- **EXERCISE BRIEF**
Determine how many lines in the entries below hold "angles". Respond with that number only.

- **RECORDS FOR THE TASK**
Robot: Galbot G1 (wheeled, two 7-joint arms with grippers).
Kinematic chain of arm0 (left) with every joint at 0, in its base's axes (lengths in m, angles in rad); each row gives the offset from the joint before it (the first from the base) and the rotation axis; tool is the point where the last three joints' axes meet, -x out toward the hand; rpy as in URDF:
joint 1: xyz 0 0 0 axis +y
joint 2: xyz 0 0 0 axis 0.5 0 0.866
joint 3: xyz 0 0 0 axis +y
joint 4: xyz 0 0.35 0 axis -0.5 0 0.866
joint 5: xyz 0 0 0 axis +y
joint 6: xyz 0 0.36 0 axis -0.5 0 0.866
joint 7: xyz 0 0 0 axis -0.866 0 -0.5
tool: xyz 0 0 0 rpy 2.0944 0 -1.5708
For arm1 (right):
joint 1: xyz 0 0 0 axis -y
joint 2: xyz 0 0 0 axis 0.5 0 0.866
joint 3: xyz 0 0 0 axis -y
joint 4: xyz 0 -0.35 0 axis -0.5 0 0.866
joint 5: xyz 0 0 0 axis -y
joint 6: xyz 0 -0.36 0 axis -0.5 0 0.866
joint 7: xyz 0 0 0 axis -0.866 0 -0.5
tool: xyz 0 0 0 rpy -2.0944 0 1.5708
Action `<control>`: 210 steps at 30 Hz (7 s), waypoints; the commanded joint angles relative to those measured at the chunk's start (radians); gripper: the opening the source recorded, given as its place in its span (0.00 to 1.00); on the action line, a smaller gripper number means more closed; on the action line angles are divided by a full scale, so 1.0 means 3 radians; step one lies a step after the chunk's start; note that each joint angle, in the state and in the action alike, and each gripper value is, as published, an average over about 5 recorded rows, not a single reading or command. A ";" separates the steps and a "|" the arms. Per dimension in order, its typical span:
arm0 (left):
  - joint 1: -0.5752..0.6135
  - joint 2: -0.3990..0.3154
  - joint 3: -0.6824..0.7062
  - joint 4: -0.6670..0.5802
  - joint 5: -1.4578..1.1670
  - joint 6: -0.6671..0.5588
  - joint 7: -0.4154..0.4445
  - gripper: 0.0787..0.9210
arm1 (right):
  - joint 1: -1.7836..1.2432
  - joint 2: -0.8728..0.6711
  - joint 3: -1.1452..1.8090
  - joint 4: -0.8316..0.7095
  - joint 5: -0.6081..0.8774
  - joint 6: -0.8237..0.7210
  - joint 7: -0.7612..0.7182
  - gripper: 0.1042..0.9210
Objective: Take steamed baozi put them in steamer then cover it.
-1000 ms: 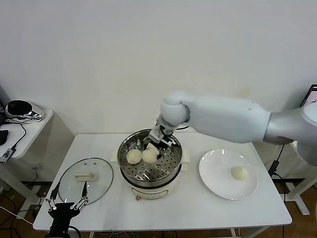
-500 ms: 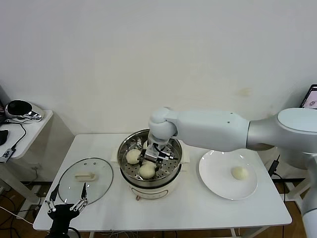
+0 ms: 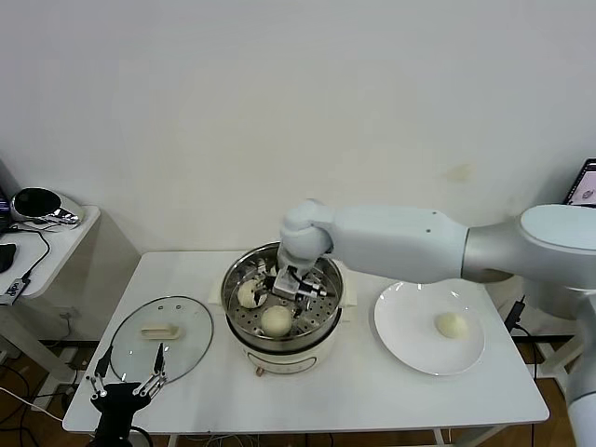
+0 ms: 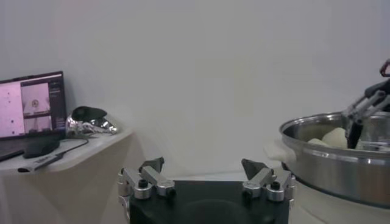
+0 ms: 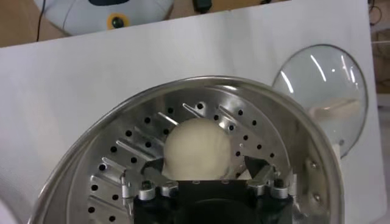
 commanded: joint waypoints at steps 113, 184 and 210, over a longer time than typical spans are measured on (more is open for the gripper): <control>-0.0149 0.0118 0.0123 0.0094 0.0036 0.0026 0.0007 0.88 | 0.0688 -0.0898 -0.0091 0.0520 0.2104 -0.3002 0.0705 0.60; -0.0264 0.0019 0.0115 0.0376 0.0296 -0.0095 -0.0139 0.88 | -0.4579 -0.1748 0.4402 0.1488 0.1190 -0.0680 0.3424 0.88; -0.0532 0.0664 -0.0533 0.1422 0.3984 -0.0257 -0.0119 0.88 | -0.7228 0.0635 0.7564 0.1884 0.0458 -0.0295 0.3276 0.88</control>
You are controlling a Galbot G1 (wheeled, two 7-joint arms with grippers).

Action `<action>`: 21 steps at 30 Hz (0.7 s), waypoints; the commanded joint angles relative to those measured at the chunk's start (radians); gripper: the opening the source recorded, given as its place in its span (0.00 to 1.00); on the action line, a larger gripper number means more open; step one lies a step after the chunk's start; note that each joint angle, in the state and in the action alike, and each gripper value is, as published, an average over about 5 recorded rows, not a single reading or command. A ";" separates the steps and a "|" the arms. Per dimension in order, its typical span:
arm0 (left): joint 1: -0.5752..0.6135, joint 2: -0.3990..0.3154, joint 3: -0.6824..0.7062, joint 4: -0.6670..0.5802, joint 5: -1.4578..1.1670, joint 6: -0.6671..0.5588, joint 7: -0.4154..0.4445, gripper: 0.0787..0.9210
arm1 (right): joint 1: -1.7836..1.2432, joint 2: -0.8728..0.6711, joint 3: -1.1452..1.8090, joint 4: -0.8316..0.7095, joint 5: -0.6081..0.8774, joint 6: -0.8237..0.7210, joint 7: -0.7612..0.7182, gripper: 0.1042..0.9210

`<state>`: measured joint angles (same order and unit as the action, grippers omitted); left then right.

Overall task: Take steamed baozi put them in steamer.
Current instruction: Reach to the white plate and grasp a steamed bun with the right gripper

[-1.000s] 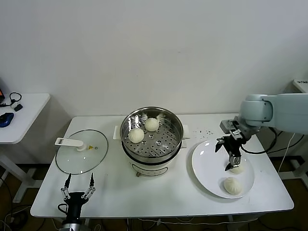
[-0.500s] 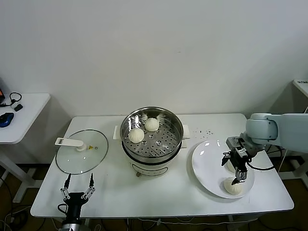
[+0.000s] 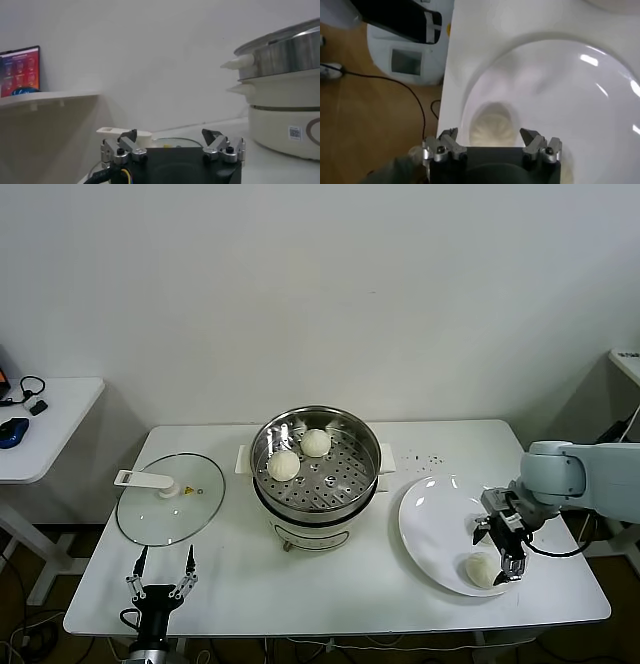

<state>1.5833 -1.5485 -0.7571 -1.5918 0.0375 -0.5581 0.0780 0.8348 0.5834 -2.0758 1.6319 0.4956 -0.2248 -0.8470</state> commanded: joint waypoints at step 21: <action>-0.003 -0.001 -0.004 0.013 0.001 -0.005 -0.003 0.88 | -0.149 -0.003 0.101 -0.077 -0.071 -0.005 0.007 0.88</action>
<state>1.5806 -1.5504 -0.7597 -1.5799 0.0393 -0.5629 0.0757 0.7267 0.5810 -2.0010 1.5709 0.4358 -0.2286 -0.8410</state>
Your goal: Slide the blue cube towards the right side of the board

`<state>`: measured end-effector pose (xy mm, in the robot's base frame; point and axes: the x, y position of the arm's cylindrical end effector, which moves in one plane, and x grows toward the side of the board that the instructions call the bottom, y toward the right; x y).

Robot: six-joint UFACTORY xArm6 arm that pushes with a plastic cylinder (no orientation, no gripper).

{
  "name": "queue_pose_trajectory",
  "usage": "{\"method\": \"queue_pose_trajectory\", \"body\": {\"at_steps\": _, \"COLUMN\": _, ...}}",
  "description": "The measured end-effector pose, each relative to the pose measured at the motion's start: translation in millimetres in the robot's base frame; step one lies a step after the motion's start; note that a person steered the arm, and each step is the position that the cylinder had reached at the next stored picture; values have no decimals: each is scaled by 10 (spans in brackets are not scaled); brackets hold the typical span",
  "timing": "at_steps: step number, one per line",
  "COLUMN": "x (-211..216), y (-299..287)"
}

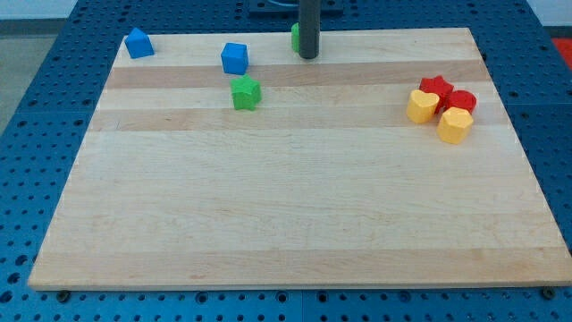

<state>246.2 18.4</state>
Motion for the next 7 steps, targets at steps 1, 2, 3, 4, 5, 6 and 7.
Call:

- **YOUR SOLUTION**
4